3. It’s an early market opportunity

To the casual observer, the messaging economy may seem flooded and relatively mature. Dig deeper, however, and you’ll see that there are still plenty of opportunities to innovative, add value, and implement new direction. Even though there are many players in the field, there are still opportunities to innovate.

“At this point, it’s very limited for people to  segregate messages into what’s personal, what’s for work and what’s ‘noise’ or advertisement, so pretty much everything is read and engaged with,” says Sean Si, founder at analytics technology company Qeryz.

A trend that Si has come across is the fact that more and more people are using messaging tools for search.

“Of what I don’t really know for certain,” says Si. “But people are using messaging platforms for search – perhaps for previous messages, perhaps for things they could share, perhaps for things they want to see or watch. Whatever it is, we know that it will eat a chunk off of Google’s market.”

4. It’s a paradigm shift for technologists, not consumers

While the messaging economy represents a paradigm shift for app developers and service providers, it’s far from new for efficiency-meets-information hungry consumers—it’s an expectation.
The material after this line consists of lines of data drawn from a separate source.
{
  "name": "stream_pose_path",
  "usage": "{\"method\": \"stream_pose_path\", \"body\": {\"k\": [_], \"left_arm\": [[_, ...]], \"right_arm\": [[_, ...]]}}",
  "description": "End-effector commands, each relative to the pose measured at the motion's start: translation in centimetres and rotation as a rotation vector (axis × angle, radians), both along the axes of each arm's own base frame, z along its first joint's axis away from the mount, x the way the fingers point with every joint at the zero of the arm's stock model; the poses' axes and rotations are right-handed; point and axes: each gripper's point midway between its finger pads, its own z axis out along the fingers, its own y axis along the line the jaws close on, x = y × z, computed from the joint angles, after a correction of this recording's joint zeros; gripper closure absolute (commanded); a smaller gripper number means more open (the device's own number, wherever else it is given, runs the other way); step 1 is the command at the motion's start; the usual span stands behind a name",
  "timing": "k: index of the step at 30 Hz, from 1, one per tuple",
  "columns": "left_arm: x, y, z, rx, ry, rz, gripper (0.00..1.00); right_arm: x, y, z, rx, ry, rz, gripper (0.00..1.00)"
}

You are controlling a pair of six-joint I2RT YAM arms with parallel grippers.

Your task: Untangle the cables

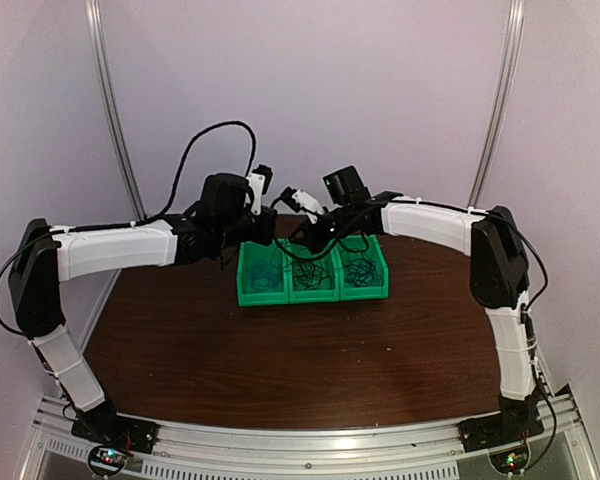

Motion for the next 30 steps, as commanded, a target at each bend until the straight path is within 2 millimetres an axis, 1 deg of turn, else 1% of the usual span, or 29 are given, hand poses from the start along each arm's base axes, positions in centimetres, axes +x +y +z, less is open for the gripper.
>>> {"method": "stream_pose_path", "body": {"k": [1, 5, 9, 14, 16, 18, 19, 22, 26, 30], "left_arm": [[-0.1, 0.6, -1.4, -0.107, 0.023, 0.013, 1.0], [0.1, -1.6, -2.8, -0.16, 0.062, -0.06, 1.0], [0.9, -3.2, -3.8, -0.196, 0.082, -0.084, 1.0], [1.7, -5.3, -6.5, -0.231, 0.151, -0.117, 1.0], [2.0, -5.9, -7.7, -0.246, 0.176, -0.117, 1.0], [2.4, -6.2, -8.8, -0.257, 0.196, -0.106, 1.0], [2.6, -6.3, -9.7, -0.255, 0.21, -0.097, 1.0], [3.1, -6.4, -10.9, -0.248, 0.226, -0.076, 1.0], [3.4, -6.6, -11.8, -0.249, 0.238, -0.064, 1.0], [3.5, -6.6, -12.0, -0.248, 0.242, -0.06, 1.0]], "right_arm": [[0.1, 0.4, -0.5, -0.015, 0.017, -0.022, 1.0], [0.8, -1.7, -0.7, -0.05, -0.018, -0.065, 1.0], [2.0, -3.9, -1.3, -0.086, -0.033, -0.111, 1.0], [3.5, -6.3, -2.4, -0.109, -0.045, -0.176, 1.0], [4.1, -7.0, -2.8, -0.107, -0.046, -0.196, 1.0], [4.6, -7.2, -3.5, -0.119, -0.044, -0.201, 1.0], [4.7, -7.1, -3.8, -0.128, -0.043, -0.196, 1.0], [5.3, -6.7, -4.7, -0.137, -0.029, -0.191, 1.0], [5.7, -6.3, -5.0, -0.123, -0.025, -0.192, 1.0], [5.6, -6.0, -5.2, -0.124, -0.016, -0.179, 1.0]]}}
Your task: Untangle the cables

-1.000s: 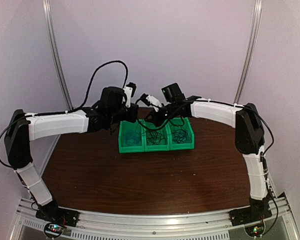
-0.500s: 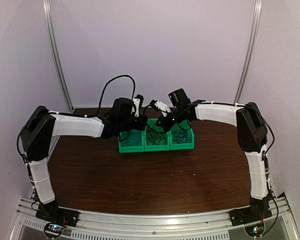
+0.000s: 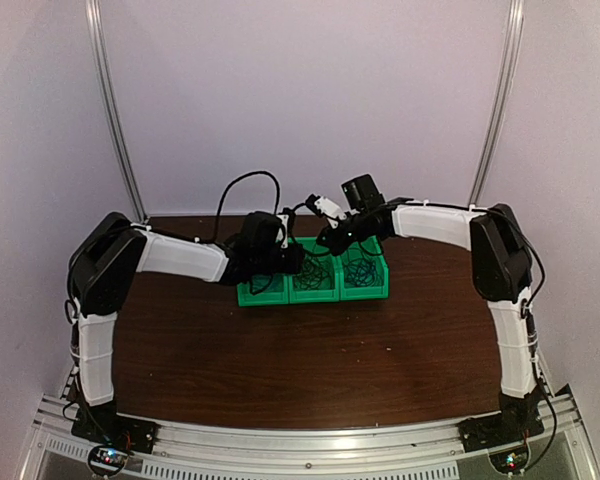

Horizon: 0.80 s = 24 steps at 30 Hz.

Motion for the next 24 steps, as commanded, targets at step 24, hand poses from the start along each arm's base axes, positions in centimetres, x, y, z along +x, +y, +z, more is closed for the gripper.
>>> {"method": "stream_pose_path", "body": {"k": [24], "left_arm": [[3.8, -0.1, 6.2, 0.036, -0.167, 0.088, 0.8]], "right_arm": [[0.0, -6.4, 7.1, 0.022, -0.067, -0.108, 0.6]]}}
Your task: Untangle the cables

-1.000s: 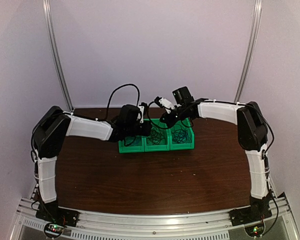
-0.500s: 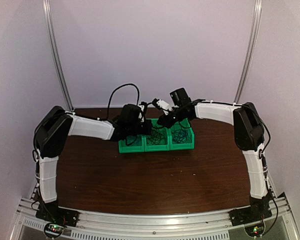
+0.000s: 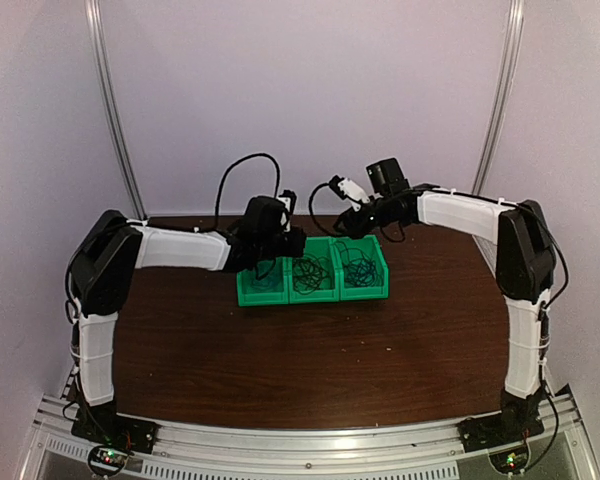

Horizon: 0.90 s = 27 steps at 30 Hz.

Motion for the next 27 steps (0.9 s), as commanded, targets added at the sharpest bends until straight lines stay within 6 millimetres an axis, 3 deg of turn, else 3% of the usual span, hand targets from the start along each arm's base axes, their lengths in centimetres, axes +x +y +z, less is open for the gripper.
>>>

“The desire for convenience is fundamental, as is the desire to connect with people,” says Maxwell Luthy, Director of Trends and Insights at TrendWatching. “Messaging platforms happen to provide an effective platform for today’s mobile users that combines connection and convenience.”

Brands and app developers should remember that the messaging economy is about bringing people together and connecting them with the information that they need. Technology is a means to an end of providing faster, better results.